When a child resists learning math because it seems too difficult or because there is something more fun to do at the moment, we don't give in; we should treat students who don't like learning Braille the same way. It is often difficult for parents to envision their children as adults, and it is common to have the not-my-child attitude—after all, if you act as if your child can do anything despite being afflicted with pesky visual problems, won't he or she have the confidence to persevere and succeed? You bet! Assuming that child is also equipped with the necessary tools to put such values into practice. You can tell the child of a broken home who attends a poor school in a dangerous neighborhood that with belief in oneself one can surmount any personal obstacles. But if his or her performance is not commensurate with inherent ability and if a lackluster performance is pronounced to be "just fine" and "all one can expect from someone in such a situation," where will all those fine words and good intentions get the student?
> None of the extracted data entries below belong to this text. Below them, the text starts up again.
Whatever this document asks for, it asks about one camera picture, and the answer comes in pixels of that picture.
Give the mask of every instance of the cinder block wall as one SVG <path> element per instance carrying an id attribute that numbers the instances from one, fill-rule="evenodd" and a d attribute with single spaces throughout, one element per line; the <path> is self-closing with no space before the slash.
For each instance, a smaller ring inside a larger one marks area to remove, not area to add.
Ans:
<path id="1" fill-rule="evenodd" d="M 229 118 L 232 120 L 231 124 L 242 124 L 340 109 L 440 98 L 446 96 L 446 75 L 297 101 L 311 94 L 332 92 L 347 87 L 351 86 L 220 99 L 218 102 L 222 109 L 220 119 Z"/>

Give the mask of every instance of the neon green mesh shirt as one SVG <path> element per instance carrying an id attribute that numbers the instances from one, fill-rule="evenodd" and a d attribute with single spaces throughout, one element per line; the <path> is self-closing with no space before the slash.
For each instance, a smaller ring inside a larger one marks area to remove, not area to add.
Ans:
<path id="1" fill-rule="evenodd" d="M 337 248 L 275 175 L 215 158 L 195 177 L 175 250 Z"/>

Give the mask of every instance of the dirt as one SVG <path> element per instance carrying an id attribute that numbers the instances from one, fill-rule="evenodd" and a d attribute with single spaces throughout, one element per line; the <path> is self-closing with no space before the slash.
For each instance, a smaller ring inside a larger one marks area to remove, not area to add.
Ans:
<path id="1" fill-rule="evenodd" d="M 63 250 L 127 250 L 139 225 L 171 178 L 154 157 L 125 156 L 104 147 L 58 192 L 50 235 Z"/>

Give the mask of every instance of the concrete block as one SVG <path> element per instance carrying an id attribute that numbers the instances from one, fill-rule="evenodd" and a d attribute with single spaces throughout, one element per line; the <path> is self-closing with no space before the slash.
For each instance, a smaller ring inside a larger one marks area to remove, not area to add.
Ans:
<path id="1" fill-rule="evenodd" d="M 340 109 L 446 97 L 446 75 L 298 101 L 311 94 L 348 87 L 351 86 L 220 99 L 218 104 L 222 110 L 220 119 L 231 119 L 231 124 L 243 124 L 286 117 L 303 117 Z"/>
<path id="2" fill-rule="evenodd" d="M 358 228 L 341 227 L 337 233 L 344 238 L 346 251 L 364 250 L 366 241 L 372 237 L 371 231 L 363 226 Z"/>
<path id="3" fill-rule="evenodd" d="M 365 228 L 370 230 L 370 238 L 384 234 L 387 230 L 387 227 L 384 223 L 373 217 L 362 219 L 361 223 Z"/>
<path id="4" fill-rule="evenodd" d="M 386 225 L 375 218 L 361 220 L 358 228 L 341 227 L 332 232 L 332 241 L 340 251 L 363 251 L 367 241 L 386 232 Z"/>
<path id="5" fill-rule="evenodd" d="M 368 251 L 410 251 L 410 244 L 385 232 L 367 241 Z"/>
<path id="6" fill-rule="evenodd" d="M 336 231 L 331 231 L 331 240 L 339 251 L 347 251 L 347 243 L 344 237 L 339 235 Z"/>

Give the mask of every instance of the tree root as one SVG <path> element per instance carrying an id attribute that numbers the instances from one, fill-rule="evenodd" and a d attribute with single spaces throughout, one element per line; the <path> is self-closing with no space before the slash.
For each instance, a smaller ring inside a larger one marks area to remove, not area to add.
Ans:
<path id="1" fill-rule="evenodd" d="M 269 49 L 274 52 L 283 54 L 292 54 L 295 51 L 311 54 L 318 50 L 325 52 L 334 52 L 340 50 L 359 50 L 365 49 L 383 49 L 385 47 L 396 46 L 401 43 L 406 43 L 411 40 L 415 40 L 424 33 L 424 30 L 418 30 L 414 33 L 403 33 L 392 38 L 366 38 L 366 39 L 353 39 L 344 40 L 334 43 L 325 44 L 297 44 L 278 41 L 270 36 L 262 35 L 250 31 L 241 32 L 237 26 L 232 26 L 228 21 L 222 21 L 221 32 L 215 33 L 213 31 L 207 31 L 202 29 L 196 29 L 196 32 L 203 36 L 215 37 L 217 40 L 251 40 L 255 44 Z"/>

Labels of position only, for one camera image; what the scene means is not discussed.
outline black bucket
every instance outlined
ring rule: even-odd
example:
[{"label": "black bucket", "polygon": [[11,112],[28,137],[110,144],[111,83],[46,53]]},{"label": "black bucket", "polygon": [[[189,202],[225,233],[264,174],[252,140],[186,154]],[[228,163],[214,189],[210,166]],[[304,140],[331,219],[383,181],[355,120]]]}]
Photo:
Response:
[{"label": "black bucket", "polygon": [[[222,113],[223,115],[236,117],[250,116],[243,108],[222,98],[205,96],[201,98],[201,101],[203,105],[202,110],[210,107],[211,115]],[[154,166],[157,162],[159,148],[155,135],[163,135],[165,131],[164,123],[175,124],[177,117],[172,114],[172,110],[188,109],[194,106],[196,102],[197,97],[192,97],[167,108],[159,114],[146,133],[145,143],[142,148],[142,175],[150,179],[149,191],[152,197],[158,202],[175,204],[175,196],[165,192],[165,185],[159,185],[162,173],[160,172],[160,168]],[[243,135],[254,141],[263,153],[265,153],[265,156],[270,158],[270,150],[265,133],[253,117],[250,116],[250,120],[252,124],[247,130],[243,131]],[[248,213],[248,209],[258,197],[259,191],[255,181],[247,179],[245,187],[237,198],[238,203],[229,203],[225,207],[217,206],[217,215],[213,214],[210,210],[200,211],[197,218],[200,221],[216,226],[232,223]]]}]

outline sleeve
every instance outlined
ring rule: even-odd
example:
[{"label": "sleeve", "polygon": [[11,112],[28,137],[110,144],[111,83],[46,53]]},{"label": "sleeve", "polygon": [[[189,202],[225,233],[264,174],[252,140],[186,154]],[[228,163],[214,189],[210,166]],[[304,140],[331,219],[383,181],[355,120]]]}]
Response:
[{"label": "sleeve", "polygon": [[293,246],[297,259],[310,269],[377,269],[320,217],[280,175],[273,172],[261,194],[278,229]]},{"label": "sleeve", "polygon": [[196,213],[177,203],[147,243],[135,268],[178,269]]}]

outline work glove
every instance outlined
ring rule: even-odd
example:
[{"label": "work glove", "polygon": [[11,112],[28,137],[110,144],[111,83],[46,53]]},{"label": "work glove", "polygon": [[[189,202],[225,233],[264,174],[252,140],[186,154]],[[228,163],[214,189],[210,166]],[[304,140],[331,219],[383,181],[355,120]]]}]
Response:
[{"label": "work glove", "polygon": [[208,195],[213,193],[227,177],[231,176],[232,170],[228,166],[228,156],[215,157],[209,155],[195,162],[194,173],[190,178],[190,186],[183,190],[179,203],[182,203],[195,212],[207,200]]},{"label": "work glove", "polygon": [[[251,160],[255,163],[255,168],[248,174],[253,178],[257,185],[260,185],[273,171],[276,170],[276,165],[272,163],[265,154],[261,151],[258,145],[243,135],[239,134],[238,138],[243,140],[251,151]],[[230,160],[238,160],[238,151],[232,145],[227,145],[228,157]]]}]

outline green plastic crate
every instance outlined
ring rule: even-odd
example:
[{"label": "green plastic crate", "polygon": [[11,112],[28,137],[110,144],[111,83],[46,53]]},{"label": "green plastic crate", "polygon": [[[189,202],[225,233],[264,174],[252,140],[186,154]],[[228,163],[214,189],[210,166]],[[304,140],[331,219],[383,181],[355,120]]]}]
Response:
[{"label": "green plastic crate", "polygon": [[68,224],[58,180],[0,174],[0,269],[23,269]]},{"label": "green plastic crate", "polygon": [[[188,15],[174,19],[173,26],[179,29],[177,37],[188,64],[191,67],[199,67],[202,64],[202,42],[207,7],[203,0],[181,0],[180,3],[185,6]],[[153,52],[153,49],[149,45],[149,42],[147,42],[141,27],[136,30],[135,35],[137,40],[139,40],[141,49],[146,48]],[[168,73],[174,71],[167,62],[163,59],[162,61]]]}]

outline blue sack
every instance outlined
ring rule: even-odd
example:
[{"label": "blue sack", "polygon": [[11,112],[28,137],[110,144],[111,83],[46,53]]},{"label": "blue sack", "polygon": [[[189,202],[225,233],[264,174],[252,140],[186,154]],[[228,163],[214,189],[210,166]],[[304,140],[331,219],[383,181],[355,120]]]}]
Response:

It is not acceptable for a child with poor vision to skate by, depending on special allowances and privileges, if he or she is capable of age-appropriate work. A child who is functionally blind and has average to above-average intelligence and no complicating disabilities should be handing in school assignments with everyone else, should not be fatigued by reading, and should be completing reading assignments along with sighted classmates. A child who struggles valiantly to keep excellent grades, suffering with eyestrain and headaches; spending inordinate amounts of time on homework; relying on parents, siblings, or classmates to read to him; unable to read the notes and papers she writes—is not amazing or extraordinary for all those unnecessary, Herculean efforts. That child is a casualty of fear and ignorance, someone losing out on extracurricular and other social activities, someone whose belief in his or her supposed self-worth and equality is being challenged at every level. The lack of normal vision will never be a nuisance, an inconvenience to this person: it will be a lifelong social and employment handicap, a source of increasing frustration and resentment—a recipe for failure at worst and of untapped potential at best.

Parents and teachers must look beyond the here and now. When they are gone, their children and students must be able to live, not merely survive, on their own. Their lives should not be peppered with "If onlys" and "What ifs." They should not grow up with the notion that there was nothing more anyone could have done to give them opportunities equal to those available to their sighted peers. Any skill which has the slightest chance of easing their way should be developed in them while they are young. Isn't it better that they have the skills, regardless of whether they are necessary now? Shouldn't a disabled child be given every reasonable chance to be fully equal, fully independent, a fully contributing, first-class citizen? Legally blind, low vision, partially sighted, practically blind—the lexicon of political correctness, euphemisms, and denial marches on. If your child is not capable of age-appropriate work and play, vision problems by themselves are no excuse. Partial sight should not be allowed to result in a partial life.